We talked about Rosaleen’s passing and also about another cousin of mine on my fathers side, Shaun McDaid, who passed away on the very same Saturday morning. Shaun was only 57.
He worked in Letterkenny University Hospital, and Martin recalled how Shaun would always call in on Rosaleen in hospital on his rounds to see if she or her extended family would need anything.
Shaun had called in to see Rosaleen on the Friday before he finished up for the weekend.
Little did we know he would pass away suddenly the very next morning.
There was something very special getting that wee memorial car hand delivered last Saturday on the first anniversary.
Another cousin up the back road, Brigid, had received a card too.
Over the last year, I see Martin most days on the road walking out to his aunt’s grave in Conwal.
I see him when I’m in the van. Both journeys pass by the old family gatehouse on the Conwal side of Ballymacool lawn which is now derelict.
Our great grandparents lived in that wee house and raised a big family in what we called the outer lodge.
John was the gardener and his family all did gatekeepers duty in the era when the Boyd family owned Ballymacool house.
Part of the lawns that our great grandfather looked after are now part of the Ballymacool Town Park.
Martin was a regular sight leaving the home on Daly Terrace, heading over the town pushing his aunt Rosaleen in her wheelchair as he went to do a bit of shopping in Dunne’s Stores.
Now, on most days, Martin turns right and takes the long walk out Ballymacool heading past the outer gate lodge on his way to Conwal Graveyard to visit his mother and her sister’s graves.

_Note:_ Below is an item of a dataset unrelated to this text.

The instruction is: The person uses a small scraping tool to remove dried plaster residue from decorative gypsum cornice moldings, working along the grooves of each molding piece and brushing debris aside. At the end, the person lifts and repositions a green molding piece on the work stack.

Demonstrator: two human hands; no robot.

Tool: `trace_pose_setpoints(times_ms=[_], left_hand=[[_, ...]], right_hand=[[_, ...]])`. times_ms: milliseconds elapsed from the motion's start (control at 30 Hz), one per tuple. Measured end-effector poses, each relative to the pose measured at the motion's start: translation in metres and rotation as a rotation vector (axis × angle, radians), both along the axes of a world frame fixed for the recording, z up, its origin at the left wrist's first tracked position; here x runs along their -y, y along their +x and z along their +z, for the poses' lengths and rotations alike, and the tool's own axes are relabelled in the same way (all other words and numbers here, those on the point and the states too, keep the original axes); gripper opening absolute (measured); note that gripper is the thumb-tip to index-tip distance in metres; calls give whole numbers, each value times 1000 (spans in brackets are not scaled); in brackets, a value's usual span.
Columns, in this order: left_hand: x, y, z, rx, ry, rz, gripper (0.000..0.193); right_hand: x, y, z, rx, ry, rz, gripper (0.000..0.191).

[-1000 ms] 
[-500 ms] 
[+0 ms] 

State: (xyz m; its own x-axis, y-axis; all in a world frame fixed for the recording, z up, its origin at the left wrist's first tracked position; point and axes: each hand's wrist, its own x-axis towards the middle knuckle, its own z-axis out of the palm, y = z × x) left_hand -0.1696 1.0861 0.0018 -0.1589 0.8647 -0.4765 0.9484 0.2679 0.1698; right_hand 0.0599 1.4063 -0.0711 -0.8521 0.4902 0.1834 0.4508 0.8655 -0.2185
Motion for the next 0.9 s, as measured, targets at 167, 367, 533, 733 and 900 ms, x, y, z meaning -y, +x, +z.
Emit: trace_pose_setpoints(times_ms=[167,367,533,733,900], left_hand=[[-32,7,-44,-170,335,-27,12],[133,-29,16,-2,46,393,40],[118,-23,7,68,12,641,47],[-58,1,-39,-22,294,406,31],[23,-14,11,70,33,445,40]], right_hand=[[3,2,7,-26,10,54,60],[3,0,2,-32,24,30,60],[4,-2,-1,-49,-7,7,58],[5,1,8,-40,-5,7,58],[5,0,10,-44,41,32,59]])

Rosaleen in her wheelchair always reminds me of my own childhood memories of Granny Coyle, also wheelchair bound, in the sitting room of what is my workplace now.
The two envelopes arriving in the door – one very official and formal making it legal for you to be one the road and the other very personal reminding you of your bigger family circle still living around you.
On the Thursday night before at St Eunan’s Cathedral it was the anniversary mass for Shaun.
Celebrated by Fr. Kalameera, it was a time to reflect on how fast time moves on as we carry our memories on in our everyday life.
Thinking of Shaun and Rosaleen and both their families on the first anniversary of their passing.